This chapter will give a rough overview of what ROOM ( R eal time O bject O riented M odeling) is and what it is good for. It will try to answer the following questions:
Where does it come from?
Which kind of SW-Systems will be addressed?
What is the relation between OOP and ROOM?
What are the benefits of ROOM?
Which consequences must be taken into account?
Room was developed in the 1990th on the background of the upcoming mobile applications with the goal to manage the complexity of such huge SW-Systems. From the very beginning ROOM has focused on a certain type of SW-Systems and is, in contrast to the UML, well suited for this kind of systems. In this sense, ROOM is a DSL (Domain Specific Language) for distributed, event driven, real time systems.
Bran Selic, Garth Gullekson and Paul T. Ward have published the concepts 1994 in the book Real-Time Object-Oriented Modeling. The company object time ™ developed a ROOM tool which was taken over by Rational SW ™ and later on by IBM ™. The company Protos Software Gmbh ™ also developed a ROOM tool called Trice ™ for control software for production machines and automotive systems. Trice ™ is the predecessor of eTrice (see Introduction to eTrice).
From our point of view ROOM provides still the clearest, simplest, most complete and best suited modeling concepts for the real time domain. All later proposals like the UML do not fit as well to this kind of problems.

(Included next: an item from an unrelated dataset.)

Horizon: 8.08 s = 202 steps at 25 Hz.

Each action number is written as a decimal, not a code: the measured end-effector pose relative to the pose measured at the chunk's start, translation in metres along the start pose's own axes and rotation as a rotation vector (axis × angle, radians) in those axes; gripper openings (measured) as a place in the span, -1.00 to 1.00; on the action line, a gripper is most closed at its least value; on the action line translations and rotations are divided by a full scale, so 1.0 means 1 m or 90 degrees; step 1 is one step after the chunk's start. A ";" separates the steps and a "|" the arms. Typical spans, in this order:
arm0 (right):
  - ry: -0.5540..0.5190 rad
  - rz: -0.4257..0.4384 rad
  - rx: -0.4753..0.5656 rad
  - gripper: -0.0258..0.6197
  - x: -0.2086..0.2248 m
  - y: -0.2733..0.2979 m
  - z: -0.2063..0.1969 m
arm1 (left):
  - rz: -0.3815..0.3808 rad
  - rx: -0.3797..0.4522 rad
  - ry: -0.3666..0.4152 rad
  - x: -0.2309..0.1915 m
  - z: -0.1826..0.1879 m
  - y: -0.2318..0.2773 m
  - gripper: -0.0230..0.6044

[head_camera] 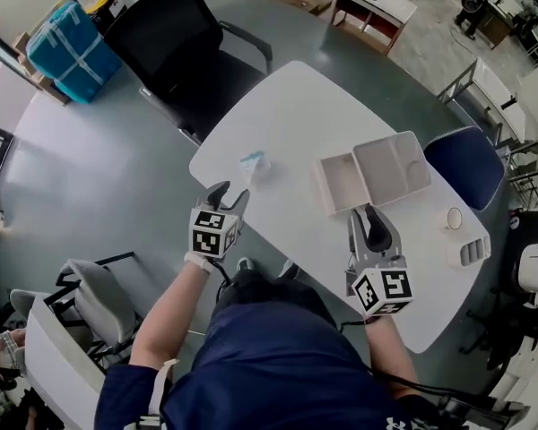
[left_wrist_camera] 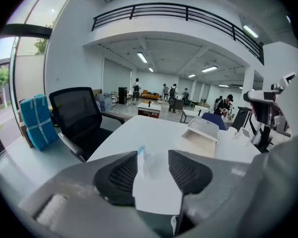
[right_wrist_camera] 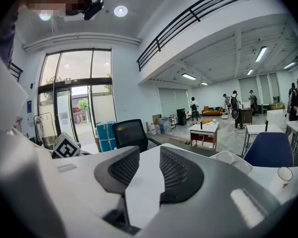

As mentioned before ROOM addresses distributed, event driven, real time systems. But what is a real time system? ROOM defines a set of properties which are typical for a real time system. These properties are:
Timeliness
Dynamic internal structure
Reactiveness
Concurrency
Distribution
Reliability
Each of these properties has potential to make SW development complex. If a given system can be characterized with a combination of or all of these properties, ROOM might be applied to such a system.
As an example take a look at a washing machine. The system has to react on user interactions, has to handle some error conditions like a closed water tap or a defective lye pump. It has to react simultaneously to all these inputs. It has to close the water valve in a certain time to avoid flooding the basement. So, the system can be characterized as timely, concurrent and reactive. As long as the washing machine does not transform to a laundry drier by itself, the system has no dynamic internal structure and as long as all functions are running on a single micro controller the (SW)-system is not distributed. ROOM fits perfect to such a system.
A SW system which mainly consists of data transformations like signal/image processing or a loop controller (e.g. a PID controller) cannot be characterized with any of the above mentioned properties. However, in the real world most of the SW systems will be a combination of both. ROOM can be combined with such systems, so that for example an actor provides a run to completion context for calculating an image processing algorithm or a PID controller.
The relation between classical object oriented programming and ROOM is comparable to the relation between assembler programming and C programming. It provides a shift of the object paradigm. As the picture shows, the classic object paradigm provides some kind of information hiding. Attributes can be accessed via access methods. Logical higher level methods provide the requested behavior to the user.
As the figure illustrates, the classical object paradigm does not care about concurrency issues. The threads of control will be provided by the underlying operating system and the user is responsible to avoid access violations by using those operating system mechanisms directly (semaphore, mutex).
ROOM provides the concept of a logical machine (called actor) with its own thread of control. It provides some kind of cooperative communication infrastructure with run to completion semantic. That makes developing of business logic easy and safe (see basic concepts). The logical machine provides an encapsulation shell including concurrency issues (see chapter Run to completion).
This thinking of an object is much more general than the classic one.
ROOM has a lot of benefits and it depends on the users point of view which is the most important one. From a general point of view the most important benefit is, that ROOM allows to create SW systems very efficient, robust and safe due to the fact that it provides some abstract, high level modeling concepts combined with code generation and a small efficient runtime environment.
In detail:
ROOM models contain well defined interfaces (protocols), which makes it easy to reuse components in different applications or e.g. in a test harness.
Graphical modeling makes it easy to understand, maintain and share code with other developers
Higher abstraction in combination with automated code generation provides very efficient mechanisms to the developer.
ROOM provides graphical model execution, which makes it easy to understand the application or find defects in a very early phase.
Generating code from models will introduce some overhead in terms of memory footprint as well as performance. For most systems the overhead will be negligible. However, the decision for using ROOM should be made explicitly and it is always a trade off between development costs, time to market and costs in terms of a little bit more of memory and performance. Thanks to the powerful component model, ROOM is especially well suited for the development of software product lines with their need for reusable core assets.
Care must be taken during the introduction of the new methodology. Due to the fact that ROOM provides a shift of the object paradigm, developers and teams need a phase of adaption. Every benefit comes at a price.